Entertainment

There Was An Epic Pixar Crossover In 'Inside Out' & You Definitely Missed It

Disney/Pixar

Apart from the last 20 minutes of Toy Story 3, no other Pixar films make me ugly cry more than Up and Inside Out. Up will make you sob over your grandparents' love story, while Inside Out inspires you to feel all the feels about growing up and facing the unpredictability of puberty. Released six years apart, Up and Inside Out both have an emotional intensity that often flies right over little kids' heads, but I definitely have soft spots for them. Thanks to a surprising reveal, we now know that their heaviness isn't the only thing connecting them to each other. Inside Out has an Up crossover moment that you definitely missed, but the subtle Easter egg is worth an Inside Out rewatch to see if you can catch it.

Perhaps setting itself apart as the first Pixar movie primarily for older viewers, 2015's Inside Out introduced the concept that people's memories are categorized in their minds based on the emotion with which a memory is best associated. The memories are also color-coded, with gold meaning a happy time and blue correlating to sad memories. The movie's token human, Riley, is approaching teenagehood, and her emotions are going a little haywire.

Disney/Pixar

Joy and Sadness, dueling forces within Riley's mind, become lost in Riley's long-term memory, where glowing orbs store all of the memories from throughout her life. However, two very discreet, background memories suggest that Riley had quite the inventive imagination. According to BuzzFeed, Reddit user HellotoHorse recently pointed out startling, familiar images within two of Riley's memory orbs in the storage unit.

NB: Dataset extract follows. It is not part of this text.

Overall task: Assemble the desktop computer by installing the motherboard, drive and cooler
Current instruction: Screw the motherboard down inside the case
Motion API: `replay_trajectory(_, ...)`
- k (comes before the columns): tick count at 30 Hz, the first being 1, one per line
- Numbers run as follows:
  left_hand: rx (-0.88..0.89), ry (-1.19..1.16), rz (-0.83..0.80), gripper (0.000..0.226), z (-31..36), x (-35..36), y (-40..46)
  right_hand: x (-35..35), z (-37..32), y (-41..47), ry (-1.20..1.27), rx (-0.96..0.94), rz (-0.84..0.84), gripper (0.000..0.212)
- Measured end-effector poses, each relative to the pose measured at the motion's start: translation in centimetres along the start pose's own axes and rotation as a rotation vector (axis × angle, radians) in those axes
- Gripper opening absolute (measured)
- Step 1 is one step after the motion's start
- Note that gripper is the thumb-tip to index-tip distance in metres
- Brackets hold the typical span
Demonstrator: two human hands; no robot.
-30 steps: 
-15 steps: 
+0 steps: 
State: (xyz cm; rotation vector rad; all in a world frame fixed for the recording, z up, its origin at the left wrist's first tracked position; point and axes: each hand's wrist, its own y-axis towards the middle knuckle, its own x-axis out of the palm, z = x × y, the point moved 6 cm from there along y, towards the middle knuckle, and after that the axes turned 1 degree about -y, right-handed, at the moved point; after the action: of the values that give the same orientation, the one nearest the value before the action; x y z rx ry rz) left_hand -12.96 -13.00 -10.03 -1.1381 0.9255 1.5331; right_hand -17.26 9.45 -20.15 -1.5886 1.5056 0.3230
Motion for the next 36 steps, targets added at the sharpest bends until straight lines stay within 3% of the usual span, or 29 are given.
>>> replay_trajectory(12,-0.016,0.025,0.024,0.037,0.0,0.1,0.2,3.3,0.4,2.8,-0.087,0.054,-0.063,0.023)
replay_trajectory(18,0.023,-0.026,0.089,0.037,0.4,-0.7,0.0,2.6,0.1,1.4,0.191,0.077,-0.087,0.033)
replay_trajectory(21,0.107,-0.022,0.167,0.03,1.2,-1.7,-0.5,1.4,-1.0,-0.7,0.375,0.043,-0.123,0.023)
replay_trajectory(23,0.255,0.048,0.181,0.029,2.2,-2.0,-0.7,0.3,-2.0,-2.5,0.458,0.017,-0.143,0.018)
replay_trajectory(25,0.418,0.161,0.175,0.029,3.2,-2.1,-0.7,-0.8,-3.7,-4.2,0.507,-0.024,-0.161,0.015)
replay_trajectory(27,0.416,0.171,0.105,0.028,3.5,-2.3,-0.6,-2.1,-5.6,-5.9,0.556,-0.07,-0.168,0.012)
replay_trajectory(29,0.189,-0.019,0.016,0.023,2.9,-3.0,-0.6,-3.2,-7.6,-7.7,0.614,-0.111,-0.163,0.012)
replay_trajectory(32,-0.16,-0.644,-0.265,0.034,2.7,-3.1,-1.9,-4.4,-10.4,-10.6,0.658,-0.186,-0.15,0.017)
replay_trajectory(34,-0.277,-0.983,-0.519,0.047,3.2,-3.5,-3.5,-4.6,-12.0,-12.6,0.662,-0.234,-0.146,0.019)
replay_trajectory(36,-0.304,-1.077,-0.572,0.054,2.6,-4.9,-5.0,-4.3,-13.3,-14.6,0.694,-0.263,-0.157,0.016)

If you look very closely, you can spot two sad memory orbs that resemble Carl and Ellie's wedding day and longtime home in Up. You might think that this is just another of Pixar's attempts to toss in little subtleties for its devout fans, but in the context of Inside Out, it possibly means so much more.

Disney/Pixar & BuzzFeed

Every orb in that scene is a memory from Riley's own life, which leaves only two, equally mind-blowing solutions of why these Up scenes appear in her mind. You know, apart from the realistic likelihood that Inside Out animators just wanted to put in a fun Easter egg that didn't involve too much work on their part.

The first explanation is that, despite the elaborate Pixar theory fans crafted about how the films all exist within the same world, Up is only a movie in Riley's own universe. Perhaps she watched it at an early age and Carl and Ellie's beautifully sad life together was her first introduction to heartbreak. I certainly have vivid memories of the first movies that made me noticeably upset.

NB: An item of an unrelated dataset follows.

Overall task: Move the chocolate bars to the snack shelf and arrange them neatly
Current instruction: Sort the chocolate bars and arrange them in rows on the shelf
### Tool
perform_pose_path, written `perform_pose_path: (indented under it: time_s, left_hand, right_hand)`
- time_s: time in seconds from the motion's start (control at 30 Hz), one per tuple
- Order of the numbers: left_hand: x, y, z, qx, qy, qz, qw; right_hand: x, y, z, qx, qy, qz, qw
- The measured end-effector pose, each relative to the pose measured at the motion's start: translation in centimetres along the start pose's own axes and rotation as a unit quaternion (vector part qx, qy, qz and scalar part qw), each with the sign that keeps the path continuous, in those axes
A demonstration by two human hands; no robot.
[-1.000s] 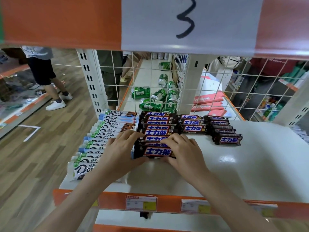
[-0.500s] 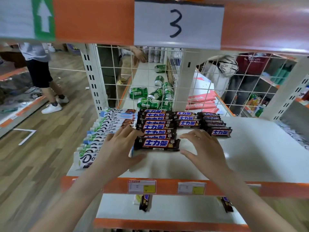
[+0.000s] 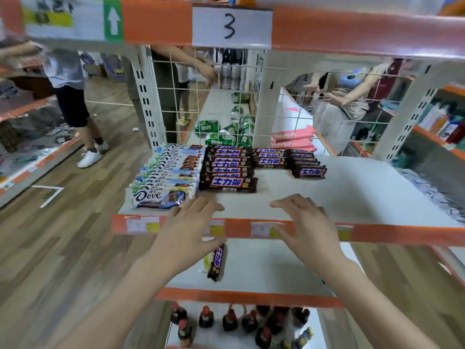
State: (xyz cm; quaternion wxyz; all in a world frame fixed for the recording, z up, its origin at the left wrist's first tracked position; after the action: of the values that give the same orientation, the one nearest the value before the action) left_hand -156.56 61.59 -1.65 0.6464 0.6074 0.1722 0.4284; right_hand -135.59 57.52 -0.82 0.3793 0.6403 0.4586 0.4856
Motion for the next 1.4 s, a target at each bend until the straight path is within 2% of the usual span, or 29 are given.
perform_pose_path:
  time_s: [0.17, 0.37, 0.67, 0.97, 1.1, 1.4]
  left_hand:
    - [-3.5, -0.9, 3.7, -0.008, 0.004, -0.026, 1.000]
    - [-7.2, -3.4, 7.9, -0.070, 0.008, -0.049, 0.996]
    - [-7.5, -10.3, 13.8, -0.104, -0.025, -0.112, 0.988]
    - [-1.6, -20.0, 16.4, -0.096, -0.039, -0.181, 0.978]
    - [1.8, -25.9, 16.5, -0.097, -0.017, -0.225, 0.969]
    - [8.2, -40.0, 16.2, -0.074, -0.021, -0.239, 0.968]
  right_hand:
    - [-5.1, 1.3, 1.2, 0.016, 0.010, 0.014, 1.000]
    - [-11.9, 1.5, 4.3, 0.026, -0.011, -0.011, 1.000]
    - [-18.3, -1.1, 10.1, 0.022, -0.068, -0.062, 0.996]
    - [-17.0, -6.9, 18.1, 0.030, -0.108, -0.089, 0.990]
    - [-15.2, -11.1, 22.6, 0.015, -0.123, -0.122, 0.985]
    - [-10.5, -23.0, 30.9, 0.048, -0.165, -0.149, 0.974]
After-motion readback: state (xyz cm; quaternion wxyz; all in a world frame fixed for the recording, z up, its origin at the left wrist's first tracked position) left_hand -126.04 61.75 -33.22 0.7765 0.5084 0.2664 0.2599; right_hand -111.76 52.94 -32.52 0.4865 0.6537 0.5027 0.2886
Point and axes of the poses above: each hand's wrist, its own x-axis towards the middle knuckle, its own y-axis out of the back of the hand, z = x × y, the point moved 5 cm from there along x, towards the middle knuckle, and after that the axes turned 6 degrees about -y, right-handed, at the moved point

The other possibility is a little more far-fetched. Did Riley make up the entire story of Up in her mind? The 2009 movie is definitely fantastical enough for an eleven-year-old to create it herself, but believing this theory is like the soul-crushing equivalent of realizing that Dorothy's adventures in Oz were all a dream. Carl and Ellie weren't real within the Pixar universe? Unacceptable.

Disney/Pixar

Fans just noticing this little crossover now only offers more proof of how much Pixar loves its Easter eggs. The studio's most recent movie, Incredibles 2, even apparently has an obscure Toy Story 4 clue hidden somewhere, but people hoping to crack the code are out of luck. Producers insist that the little shoutout probably won't make sense to viewers until Toy Story 4 premieres in 2019. Until then, there are plenty of other clever references to other Pixar films you can find within Incredibles 2.

Now, BRB, it's time for me to watch Inside Out and look out for this Up moment myself.